I'm wrestling with vanity tonight---and vanity is winning.
Two generations ago, it is fairly safe to say that most middle-aged women would not worry about looking toned and fit and hot enough to attract male attention. Unless they were movie stars, they probably would not have even expected it. After all, if you weren't married or living in what was termed a "Boston marriage," you probably weren't looking for amorous attention.
Now it seems that women, whether married or not, are supposed to be sexy enough to attract male glances, even if its a sideway look at the Acme. So we get radiated and injected and whitened, trying to stave off the time when age wins.
I haven't been injected or radiated-but I am still pleased when men notice me, as a few did tonight, or find something in me that makes them want to know me better. Stunning, one emailed me tonight. Stunned, more likely.

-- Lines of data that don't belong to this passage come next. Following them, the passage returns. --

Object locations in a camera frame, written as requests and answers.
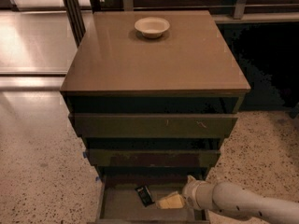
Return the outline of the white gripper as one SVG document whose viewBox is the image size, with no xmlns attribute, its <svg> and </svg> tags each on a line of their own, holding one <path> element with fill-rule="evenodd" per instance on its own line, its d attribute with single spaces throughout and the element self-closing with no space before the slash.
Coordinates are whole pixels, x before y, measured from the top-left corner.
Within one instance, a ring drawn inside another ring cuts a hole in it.
<svg viewBox="0 0 299 224">
<path fill-rule="evenodd" d="M 180 209 L 184 207 L 186 202 L 189 207 L 195 210 L 212 210 L 213 189 L 212 184 L 188 175 L 187 184 L 183 187 L 182 195 L 177 191 L 172 192 L 158 200 L 156 205 L 160 209 Z"/>
</svg>

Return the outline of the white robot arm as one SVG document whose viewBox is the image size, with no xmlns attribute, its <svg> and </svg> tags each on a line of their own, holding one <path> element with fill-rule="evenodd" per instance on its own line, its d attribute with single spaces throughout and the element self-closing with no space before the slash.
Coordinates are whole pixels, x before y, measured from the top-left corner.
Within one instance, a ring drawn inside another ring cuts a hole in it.
<svg viewBox="0 0 299 224">
<path fill-rule="evenodd" d="M 299 224 L 299 203 L 264 197 L 231 182 L 211 184 L 189 175 L 182 192 L 156 202 L 160 209 L 209 210 L 233 219 L 256 217 L 269 224 Z"/>
</svg>

My mother was Lesley Caron, Audrey Hepburn beautiful (which I am not). Although her hair got grey and she gained crows feet and laugh lines, men would still cluster around her at dinner, wanting to hear her stories and catch the reflection of her joyfulness.

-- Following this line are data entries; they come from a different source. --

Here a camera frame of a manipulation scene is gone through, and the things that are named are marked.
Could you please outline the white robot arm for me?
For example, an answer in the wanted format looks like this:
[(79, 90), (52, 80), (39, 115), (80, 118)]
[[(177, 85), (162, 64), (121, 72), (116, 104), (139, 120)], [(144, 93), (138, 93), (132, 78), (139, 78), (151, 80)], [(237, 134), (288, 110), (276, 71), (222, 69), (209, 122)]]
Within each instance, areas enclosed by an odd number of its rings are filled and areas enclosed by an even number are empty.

At Dad's service this weekend, a friend called her "the incomparable Paulette." Her inner fire lit her up like a torch, daring us all to shine more bravely.
But I know that even my mom had her moments struggling with the alteration of her natural beauty.
Eventually, perhaps soon, I will have to look into the mirror and accept that I am losing, as we do, the battle against wrinkles and grey hair and a stomach that is not what it was before two children. Aging with grace may be a matter of grace.
But more than an unwrinkled countenance, I crave that inner glow that comes from the soul...the light that comforts you even when you sleep alone.